***** Records to use *****

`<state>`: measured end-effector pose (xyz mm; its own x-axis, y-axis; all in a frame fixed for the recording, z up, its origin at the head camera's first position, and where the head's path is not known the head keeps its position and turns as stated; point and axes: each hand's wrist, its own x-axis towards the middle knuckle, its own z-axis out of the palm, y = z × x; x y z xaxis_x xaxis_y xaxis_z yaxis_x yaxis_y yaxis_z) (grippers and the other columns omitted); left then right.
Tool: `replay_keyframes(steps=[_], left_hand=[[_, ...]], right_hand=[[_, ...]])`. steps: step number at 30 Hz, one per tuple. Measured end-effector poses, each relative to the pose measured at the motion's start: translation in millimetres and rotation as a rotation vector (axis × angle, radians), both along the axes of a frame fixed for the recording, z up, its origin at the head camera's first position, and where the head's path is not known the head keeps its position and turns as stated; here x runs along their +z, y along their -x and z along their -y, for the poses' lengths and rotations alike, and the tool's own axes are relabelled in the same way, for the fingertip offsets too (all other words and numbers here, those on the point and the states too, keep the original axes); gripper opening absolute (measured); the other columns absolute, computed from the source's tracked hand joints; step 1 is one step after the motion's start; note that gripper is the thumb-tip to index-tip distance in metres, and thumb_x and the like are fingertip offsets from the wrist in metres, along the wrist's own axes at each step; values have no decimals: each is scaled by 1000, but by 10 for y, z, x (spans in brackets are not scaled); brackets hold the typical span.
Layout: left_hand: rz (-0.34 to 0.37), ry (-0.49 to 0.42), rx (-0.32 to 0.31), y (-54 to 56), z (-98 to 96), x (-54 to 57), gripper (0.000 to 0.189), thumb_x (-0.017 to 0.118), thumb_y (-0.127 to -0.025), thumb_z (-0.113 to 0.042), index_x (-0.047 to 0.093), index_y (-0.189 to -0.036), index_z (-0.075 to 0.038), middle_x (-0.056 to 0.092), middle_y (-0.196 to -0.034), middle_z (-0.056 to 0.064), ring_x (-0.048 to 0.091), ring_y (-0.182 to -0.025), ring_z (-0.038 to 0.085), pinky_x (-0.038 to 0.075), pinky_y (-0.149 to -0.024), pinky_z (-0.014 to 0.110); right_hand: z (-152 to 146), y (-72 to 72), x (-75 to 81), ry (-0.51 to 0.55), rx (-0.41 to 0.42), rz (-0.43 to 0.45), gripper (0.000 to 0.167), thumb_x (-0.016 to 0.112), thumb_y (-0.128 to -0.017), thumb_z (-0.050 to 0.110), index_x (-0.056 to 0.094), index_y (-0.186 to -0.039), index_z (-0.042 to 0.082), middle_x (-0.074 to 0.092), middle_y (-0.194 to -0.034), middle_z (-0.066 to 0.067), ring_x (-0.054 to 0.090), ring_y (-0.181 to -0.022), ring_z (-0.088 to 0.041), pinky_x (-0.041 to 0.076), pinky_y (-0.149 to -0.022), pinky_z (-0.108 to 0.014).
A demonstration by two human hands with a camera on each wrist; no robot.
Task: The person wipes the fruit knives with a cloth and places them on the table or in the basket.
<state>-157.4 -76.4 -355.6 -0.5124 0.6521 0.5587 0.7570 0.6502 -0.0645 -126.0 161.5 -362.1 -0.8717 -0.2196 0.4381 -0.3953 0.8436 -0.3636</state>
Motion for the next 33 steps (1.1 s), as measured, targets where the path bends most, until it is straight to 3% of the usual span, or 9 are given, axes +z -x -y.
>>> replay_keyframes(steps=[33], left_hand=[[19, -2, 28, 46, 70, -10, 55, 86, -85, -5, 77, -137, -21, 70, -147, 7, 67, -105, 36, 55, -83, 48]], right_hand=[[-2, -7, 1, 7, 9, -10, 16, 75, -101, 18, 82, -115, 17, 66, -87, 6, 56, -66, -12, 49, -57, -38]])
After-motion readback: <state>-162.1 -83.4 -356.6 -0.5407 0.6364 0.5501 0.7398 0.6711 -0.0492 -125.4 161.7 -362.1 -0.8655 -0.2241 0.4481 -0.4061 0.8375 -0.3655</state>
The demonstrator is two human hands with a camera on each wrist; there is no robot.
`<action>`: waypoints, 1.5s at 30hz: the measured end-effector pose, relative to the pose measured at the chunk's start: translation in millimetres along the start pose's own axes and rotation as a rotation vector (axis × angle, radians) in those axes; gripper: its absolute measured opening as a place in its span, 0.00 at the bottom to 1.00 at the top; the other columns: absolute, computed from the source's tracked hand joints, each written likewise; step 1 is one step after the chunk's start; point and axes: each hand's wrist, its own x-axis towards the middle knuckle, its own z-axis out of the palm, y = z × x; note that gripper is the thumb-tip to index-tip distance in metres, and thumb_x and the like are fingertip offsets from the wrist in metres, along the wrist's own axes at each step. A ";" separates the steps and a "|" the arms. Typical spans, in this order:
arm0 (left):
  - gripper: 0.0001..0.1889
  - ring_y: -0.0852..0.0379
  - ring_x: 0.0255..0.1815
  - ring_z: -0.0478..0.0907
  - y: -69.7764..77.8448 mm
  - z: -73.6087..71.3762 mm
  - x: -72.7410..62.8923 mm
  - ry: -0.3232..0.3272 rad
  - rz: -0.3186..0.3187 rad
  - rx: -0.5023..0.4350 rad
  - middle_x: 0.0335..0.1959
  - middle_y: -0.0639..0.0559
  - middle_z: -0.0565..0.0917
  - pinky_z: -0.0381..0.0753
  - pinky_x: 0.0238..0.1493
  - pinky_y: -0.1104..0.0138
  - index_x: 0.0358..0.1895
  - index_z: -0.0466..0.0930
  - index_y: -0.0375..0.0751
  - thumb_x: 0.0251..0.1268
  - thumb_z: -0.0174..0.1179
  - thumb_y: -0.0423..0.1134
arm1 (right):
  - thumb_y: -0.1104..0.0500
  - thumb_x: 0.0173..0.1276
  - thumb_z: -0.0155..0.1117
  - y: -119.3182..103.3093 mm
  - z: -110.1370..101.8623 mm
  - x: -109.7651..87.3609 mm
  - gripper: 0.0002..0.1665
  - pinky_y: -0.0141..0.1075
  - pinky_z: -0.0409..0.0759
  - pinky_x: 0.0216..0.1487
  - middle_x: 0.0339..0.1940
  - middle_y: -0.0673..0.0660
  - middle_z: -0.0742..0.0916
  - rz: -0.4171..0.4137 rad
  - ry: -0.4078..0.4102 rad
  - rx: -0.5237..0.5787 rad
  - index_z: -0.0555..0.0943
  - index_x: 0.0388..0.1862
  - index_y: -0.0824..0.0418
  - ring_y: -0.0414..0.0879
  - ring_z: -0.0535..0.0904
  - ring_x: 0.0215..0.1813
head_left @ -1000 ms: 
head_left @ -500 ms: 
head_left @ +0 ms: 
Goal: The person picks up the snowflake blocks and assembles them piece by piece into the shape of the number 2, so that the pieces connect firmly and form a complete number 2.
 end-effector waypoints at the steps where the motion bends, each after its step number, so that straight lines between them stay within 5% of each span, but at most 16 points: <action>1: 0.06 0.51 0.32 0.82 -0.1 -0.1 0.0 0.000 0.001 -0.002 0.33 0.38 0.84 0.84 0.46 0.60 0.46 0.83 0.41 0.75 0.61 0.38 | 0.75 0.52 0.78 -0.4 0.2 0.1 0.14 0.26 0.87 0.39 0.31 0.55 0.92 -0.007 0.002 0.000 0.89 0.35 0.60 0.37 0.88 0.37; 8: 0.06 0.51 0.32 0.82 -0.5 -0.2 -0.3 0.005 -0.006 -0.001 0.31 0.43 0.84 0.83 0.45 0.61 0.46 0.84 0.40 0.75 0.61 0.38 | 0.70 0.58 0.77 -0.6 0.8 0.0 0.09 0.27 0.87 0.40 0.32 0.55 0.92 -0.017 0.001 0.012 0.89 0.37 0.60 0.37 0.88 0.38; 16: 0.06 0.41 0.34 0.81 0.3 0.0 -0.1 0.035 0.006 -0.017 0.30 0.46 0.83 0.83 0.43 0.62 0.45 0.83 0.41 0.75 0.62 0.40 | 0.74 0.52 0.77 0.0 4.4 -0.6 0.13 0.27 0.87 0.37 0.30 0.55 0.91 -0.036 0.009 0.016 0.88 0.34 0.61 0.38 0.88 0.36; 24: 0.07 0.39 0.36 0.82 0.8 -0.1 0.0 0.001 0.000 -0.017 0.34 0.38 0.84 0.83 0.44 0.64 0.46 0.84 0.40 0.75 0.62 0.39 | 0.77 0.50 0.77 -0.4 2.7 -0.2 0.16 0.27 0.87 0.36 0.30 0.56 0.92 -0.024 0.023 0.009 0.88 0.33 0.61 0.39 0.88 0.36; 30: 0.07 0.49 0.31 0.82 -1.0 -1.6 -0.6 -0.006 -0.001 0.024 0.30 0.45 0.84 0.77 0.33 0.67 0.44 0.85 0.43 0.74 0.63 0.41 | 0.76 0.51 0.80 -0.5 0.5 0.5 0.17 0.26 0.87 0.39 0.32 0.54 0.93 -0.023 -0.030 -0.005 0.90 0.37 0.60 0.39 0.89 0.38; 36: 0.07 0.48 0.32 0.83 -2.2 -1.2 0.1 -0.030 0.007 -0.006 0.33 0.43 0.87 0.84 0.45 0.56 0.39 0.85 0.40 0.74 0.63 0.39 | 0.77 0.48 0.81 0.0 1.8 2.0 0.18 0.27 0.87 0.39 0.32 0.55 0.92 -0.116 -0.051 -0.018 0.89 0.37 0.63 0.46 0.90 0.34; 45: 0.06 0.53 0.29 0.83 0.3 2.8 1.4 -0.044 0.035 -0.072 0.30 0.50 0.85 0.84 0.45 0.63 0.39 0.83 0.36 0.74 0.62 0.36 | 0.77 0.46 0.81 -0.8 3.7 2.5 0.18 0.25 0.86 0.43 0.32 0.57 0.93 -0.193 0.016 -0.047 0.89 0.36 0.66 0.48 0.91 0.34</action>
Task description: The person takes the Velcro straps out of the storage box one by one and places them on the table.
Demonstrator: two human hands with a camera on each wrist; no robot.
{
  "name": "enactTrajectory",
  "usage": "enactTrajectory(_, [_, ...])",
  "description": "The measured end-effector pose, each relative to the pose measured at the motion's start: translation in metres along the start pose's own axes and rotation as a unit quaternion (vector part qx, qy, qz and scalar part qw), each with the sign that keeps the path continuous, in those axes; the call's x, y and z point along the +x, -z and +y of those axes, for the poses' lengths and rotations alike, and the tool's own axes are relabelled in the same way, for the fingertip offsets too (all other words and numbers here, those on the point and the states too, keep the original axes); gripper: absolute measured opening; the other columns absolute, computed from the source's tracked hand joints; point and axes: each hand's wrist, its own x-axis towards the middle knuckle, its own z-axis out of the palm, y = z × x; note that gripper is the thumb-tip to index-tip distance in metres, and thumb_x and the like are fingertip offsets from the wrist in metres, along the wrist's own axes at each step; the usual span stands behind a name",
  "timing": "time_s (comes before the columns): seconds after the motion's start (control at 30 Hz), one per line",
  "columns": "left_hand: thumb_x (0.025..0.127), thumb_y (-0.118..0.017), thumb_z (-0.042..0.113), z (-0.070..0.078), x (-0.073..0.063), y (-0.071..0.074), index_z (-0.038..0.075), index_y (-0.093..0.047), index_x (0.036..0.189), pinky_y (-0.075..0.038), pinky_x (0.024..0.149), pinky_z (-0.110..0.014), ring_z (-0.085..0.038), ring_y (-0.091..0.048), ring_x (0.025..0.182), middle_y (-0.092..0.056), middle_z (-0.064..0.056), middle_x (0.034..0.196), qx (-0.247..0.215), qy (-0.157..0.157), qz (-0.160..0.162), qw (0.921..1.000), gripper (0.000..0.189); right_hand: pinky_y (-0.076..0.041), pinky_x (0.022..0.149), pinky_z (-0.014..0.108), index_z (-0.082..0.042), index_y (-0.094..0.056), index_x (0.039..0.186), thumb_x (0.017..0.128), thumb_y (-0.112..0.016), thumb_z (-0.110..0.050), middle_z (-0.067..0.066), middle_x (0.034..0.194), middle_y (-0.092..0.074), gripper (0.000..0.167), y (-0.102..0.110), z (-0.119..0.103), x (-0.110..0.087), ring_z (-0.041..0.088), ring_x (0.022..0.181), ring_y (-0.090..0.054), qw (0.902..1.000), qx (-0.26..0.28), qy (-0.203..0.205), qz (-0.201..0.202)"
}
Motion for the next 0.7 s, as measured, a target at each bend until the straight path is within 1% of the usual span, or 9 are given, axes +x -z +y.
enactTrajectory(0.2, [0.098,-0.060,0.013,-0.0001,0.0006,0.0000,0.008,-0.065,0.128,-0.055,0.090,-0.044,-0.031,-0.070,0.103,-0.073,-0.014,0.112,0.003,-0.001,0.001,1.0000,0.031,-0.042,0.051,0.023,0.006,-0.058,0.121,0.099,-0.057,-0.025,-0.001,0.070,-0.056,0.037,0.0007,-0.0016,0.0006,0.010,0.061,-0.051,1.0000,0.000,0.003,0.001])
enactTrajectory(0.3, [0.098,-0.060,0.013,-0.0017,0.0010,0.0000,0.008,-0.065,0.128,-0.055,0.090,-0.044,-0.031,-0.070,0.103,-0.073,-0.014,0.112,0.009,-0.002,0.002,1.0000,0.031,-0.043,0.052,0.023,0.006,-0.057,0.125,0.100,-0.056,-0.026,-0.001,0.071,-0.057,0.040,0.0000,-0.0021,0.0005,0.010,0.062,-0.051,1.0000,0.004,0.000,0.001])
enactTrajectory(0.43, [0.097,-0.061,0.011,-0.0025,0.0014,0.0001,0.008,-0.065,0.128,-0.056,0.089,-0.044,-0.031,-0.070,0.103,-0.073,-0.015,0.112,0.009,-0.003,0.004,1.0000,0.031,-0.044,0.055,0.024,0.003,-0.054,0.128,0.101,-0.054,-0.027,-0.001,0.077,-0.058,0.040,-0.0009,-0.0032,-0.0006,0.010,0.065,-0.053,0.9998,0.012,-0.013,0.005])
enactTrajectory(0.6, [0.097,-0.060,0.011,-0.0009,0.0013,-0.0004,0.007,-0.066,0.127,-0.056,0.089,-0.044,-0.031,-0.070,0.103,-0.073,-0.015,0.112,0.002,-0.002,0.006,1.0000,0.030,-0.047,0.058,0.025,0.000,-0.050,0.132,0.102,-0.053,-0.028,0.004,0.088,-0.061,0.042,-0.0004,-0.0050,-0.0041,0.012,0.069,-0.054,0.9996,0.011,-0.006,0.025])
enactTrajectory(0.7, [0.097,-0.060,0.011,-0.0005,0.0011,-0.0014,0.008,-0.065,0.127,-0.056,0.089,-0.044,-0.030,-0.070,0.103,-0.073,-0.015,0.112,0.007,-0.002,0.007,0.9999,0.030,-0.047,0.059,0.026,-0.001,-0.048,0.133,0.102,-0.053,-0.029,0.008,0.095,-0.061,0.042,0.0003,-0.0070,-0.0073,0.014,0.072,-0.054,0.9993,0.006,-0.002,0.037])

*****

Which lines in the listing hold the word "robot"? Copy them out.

A demonstration by two human hands with a camera on each wrist; no robot.
The demonstrator is two human hands with a camera on each wrist; there is no robot.
Demonstrator: two human hands with a camera on each wrist; no robot.

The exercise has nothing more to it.